A new report has found women working in the city’s financial district are routinely subjected to ‘shocking’ levels of harassment and abuse.
Calls to eradicate sexism in London’s corporate settings have been ongoing for years. Despite continued reports of harassment and bullying in the workplace, women are still facing ‘shocking’ levels of sexism in the capital, according to a new MP report.
The Treasury Committee have said efforts to tackle sexism in London are moving at a ‘snail’s pace’, and while there has been a small increase in the representation of women in senior roles, progress has been inadequate.
‘Our efforts have been well-intentioned but they have often been off target,’ said gender equality campaigner Baroness Helena Morrissey.
Morrisey, who worked in the financial sector for 30 years, chairs the Diversity Project, which aims to change the gender balance in the investment industry.
The publishing of the report came on International Women’s Day, shining a spotlight on the longstanding complacency of many in the corporate sector.
Morrisey argues that a ‘rapping of knuckles’ isn’t enough to enforce tangible change, and more needs to be done from within the industry – from men themselves.
Earlier this year, women working in London’s financial hubs gave testimonies citing ‘tokenistic’ diversity efforts from within the industry.
Women across banking, insurance, and asset management argued that wider social changes have ‘barely affected’ the finance world since the #MeToo movement.
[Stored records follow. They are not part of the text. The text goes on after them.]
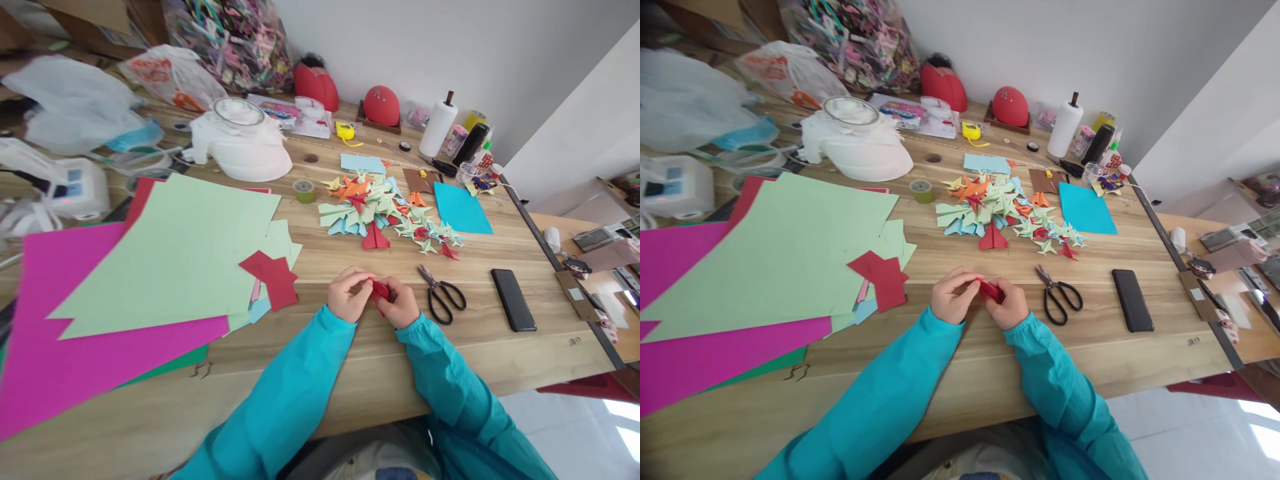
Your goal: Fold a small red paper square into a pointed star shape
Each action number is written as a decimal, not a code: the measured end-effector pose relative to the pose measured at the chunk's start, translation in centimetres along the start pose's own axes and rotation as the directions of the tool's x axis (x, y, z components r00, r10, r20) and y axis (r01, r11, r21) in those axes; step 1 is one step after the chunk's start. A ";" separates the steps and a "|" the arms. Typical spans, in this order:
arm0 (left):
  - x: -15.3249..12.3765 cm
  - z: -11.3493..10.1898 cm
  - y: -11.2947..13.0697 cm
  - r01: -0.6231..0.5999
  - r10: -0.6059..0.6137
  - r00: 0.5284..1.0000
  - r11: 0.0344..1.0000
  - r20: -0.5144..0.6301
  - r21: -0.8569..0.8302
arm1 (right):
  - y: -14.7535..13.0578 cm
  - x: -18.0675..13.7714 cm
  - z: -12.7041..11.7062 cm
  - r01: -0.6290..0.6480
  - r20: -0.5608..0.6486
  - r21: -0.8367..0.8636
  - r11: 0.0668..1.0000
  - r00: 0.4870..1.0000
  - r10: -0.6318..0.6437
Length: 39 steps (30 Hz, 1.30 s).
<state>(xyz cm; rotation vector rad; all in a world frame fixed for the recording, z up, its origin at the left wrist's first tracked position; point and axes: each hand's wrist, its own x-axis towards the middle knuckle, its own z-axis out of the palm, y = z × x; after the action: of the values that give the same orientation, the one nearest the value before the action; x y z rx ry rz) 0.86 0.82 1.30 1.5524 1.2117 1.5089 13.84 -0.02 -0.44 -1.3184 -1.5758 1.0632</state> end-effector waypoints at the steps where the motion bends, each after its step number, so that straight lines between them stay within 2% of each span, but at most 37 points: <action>1: 0.0 0.0 0.0 0.012 -0.012 1.000 1.000 -0.005 -0.020 | -0.1 0.0 0.0 -0.017 -0.001 0.013 1.000 1.000 0.017; 5: 0.4 -0.3 0.3 0.101 -0.105 0.994 0.980 -0.014 -0.174 | -0.5 0.4 -0.2 -0.092 0.021 0.174 0.981 0.996 0.089; 9: 0.6 -0.2 0.3 0.233 -0.202 0.971 0.920 0.128 -0.314 | -0.8 0.8 -0.7 -0.187 0.082 0.392 0.901 0.982 0.168; 13: 0.6 0.0 0.2 0.324 -0.253 0.940 0.872 0.228 -0.368 | -0.9 0.8 -0.9 -0.212 0.120 0.470 0.857 0.977 0.176; 16: 0.6 0.0 0.3 0.323 -0.260 0.940 0.885 0.219 -0.336 | -1.2 0.6 -0.8 -0.218 0.143 0.446 0.868 0.975 0.171; 20: 0.7 0.0 0.3 0.301 -0.247 0.947 0.903 0.203 -0.305 | -1.1 0.4 -0.6 -0.170 0.126 0.325 0.930 0.983 0.136; 25: 0.7 0.2 -0.2 0.250 -0.223 0.966 0.936 0.133 -0.247 | -0.9 0.4 -0.4 -0.135 0.148 0.221 0.966 0.984 0.104; 29: 0.6 0.2 -0.5 0.207 -0.197 0.978 0.963 0.074 -0.172 | -1.0 0.4 -0.4 -0.150 0.177 0.210 0.966 0.978 0.113; 32: 0.7 0.0 -0.3 0.212 -0.208 0.977 0.960 0.041 -0.182 | -0.9 0.4 -0.4 -0.169 0.183 0.212 0.962 0.974 0.131; 35: 0.7 -0.1 0.0 0.254 -0.247 0.967 0.934 0.058 -0.252 | -0.8 0.5 -0.5 -0.197 0.161 0.247 0.949 0.974 0.160; 39: 0.7 -0.1 0.0 0.206 -0.182 0.977 0.936 0.108 -0.284 | -0.9 0.6 -0.6 -0.217 0.167 0.283 0.934 0.970 0.175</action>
<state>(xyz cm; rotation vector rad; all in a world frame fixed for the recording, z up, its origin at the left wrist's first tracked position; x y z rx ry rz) 0.64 1.49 1.59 1.2462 1.0100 1.4095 14.07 0.56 0.61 -1.2313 -1.3326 1.4848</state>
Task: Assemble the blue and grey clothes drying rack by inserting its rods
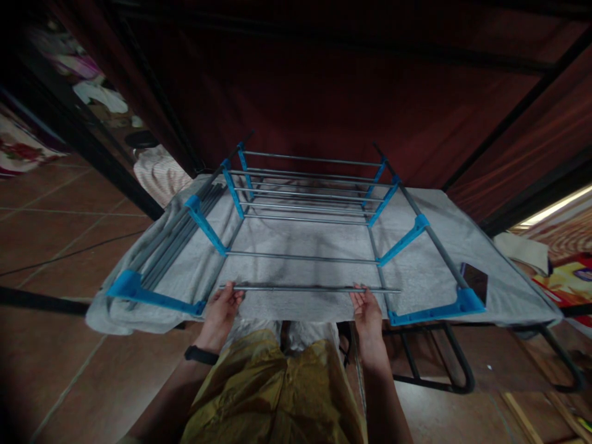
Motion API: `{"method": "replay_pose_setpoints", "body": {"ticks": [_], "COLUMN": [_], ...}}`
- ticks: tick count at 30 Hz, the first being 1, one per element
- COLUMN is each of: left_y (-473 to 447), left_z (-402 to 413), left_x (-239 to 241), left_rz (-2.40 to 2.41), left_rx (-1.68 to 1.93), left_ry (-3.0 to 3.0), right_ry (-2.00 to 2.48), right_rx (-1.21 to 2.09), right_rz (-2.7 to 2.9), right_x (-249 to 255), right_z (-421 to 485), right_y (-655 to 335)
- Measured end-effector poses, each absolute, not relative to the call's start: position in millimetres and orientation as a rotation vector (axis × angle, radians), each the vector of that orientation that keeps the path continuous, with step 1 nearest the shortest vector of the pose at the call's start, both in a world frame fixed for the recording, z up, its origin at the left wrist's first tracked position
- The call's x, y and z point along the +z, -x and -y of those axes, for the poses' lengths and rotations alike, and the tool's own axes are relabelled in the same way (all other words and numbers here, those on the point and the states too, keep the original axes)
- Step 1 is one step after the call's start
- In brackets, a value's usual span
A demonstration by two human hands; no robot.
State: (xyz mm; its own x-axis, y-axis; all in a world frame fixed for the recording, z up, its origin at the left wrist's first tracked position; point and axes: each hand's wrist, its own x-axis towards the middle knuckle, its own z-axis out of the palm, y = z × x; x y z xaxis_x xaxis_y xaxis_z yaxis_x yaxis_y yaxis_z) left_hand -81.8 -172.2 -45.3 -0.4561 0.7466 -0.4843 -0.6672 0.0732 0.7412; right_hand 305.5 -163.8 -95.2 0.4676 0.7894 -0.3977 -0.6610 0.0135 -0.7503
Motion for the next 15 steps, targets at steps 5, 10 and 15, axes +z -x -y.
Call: {"method": "replay_pose_setpoints", "body": {"ticks": [5,10,15], "left_y": [78.2,72.9,70.3], "left_z": [172.8,173.4,174.1], "left_x": [-40.4,-33.8,-33.4], "left_rz": [-1.176,-1.154,-1.168], "left_rx": [1.586,1.549,1.522], "left_ry": [-0.103,-0.129,-0.160], "right_ry": [1.073,1.077,1.064], "right_rx": [1.131,1.126,1.138], "right_rz": [0.139,0.159,0.151], "right_x": [-91.7,-90.9,-91.7], "right_z": [164.0,165.5,167.1], "right_y": [-303.4,-302.5,-303.2]}}
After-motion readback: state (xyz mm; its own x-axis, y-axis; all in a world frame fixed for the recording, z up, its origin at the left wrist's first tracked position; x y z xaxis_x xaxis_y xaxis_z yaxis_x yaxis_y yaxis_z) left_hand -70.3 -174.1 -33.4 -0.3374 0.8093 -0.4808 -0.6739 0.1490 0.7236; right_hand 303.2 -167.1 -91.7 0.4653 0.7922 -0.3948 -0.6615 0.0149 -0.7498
While sexist ‘banter’ may have waned, testimonies stated that ‘misogynistic mindsets remained widespread’.
And last November, the Equality and Human Rights Commission issued a warning about the scale of sexual misconduct in London’s Square Mile. According to reports shared at the time, sexual harassment is still ‘prevalent’ in the City, with women being silenced using controversial Non-Disclosure Agreements (NDAs).
Business reporter Sarah Taaffe-Maquire is among those who have called on the government to scrap NDAs and legally mandate the inclusion of pay scales in job adverts.
Others have recommended the threshold size for gender pay gap reporting should be reduced. As it stands, employers with 250 or more staff must report on the gap between women and men’s pay. Campaigners suggest this should be as small as 50.
Women working in London’s financial sector have shared that the industry’s ‘work hard, play hard’ mentality makes it incredibly hard for women with children to progress.
‘At more senior levels it was almost exclusively men, who were married and had families and non-working wives, so for me, as a senior woman, I was a rarity’, said Francis Coppola, an independent market commentator.
While the gender imbalance and sexism reports paint London’s financial hub as a bubble of misogynistic behaviour, these reports highlight the widespread imbalance between women and men when it comes to finances and career progression.
The negativity towards women who call for economic parity is still rife. Scottish Widows, a life insurance and pensions firm, launched an ‘industry-first tool’ to calculate the gender pension gap as part of their 2024 International Women’s Day campaign.
But the program’s effectiveness, highlighting the try extent of the disparity between men and women’s pensions, the response online was overwhelmingly pessimistic.